Figure 8d indicates that the alloy with 0.9% Mn is covered with a compact and more homogeneous film which is made of phosphate and carbonate groups and the morphology is very likely to be HAP. By analyzing the EIS measurements and the SEM picture of this specimen, it can be derived that there has been no contact between the solution and the matrix.

Both FT-IR analyses and SEM pictures indicate that alloy specimen with 0.9% Mn has the best biocompatibility among the analyzed Mg alloys.

4 Conclusion

After investigating the effect of Mn addition on corrosion properties of Mg–1Ca–2Zn–1RE-based alloys, it could be concluded that Mn does not produce any intermetallic phase or compound in any added amount and increasing Mn content moves the solute elements to the final solidification zone and makes the grain boundaries more vacant. The presence of phases such as MgCe has led to better corrosion properties as long as corrosion potential of Ce is similar to that of Mg and it lowers the galvanic corrosion.

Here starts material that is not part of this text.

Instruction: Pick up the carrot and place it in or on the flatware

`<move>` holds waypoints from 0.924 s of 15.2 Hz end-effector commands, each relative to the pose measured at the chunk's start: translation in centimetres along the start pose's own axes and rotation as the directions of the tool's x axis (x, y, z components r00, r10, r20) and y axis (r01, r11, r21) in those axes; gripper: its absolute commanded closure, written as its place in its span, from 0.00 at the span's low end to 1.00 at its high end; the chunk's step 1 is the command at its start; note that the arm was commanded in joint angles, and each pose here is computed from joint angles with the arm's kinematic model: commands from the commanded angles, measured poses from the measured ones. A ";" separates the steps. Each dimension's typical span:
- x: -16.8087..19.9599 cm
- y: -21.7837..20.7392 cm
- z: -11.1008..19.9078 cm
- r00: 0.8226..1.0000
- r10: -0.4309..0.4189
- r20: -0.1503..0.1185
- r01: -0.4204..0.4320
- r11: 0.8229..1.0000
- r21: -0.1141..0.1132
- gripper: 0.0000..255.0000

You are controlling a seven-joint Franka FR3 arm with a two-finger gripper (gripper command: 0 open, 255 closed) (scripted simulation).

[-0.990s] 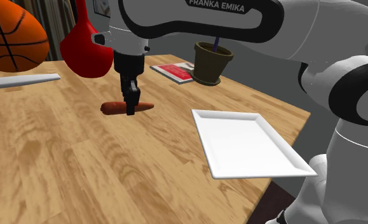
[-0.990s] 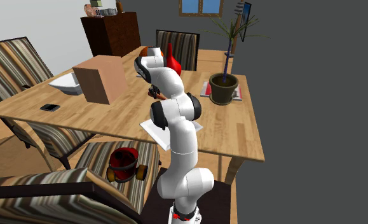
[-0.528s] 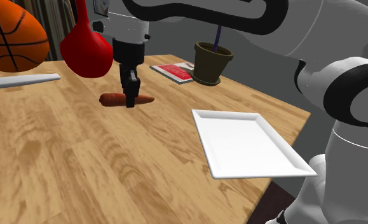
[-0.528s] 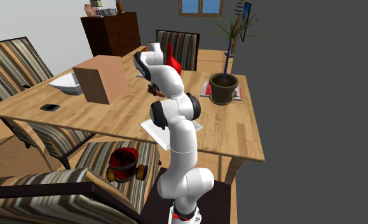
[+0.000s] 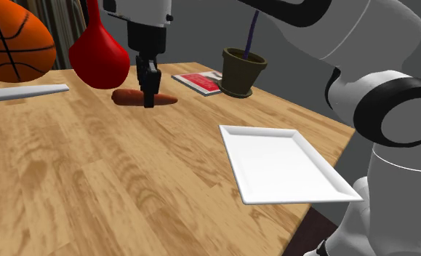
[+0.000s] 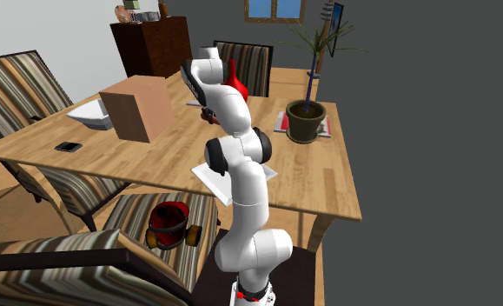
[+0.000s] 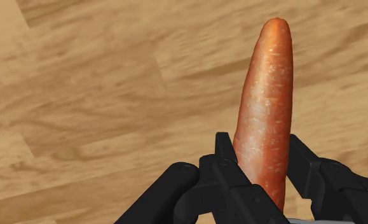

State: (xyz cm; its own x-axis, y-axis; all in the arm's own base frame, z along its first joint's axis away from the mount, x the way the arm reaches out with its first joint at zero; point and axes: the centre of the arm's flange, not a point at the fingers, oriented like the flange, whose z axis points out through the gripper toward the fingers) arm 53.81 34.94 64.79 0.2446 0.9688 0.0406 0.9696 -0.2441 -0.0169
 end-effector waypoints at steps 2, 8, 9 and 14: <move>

Mn addition has resulted in decreasing the current density and lowering the corrosion rate and the alloy with 0.9 wt% shows a desired corrosion resistance. Also, it was observed that the Mg–1Ca–2Zn–1RE-base alloy is biocompatible and hydroxyapatite was formed on the specimen. Mn containing alloys have also good biocompatibility. The alloy with 0.9 wt% shows the best biocompatibility among the other alloys. The morphology of the formed hydroxyapatite on this alloy is more homogeneous and compact which has not let any ion to diffuse and acts like an aappropriate barrier. Also this alloy has a more similar secondary phase to its matrix among other alloys which has led to better corrosion properties.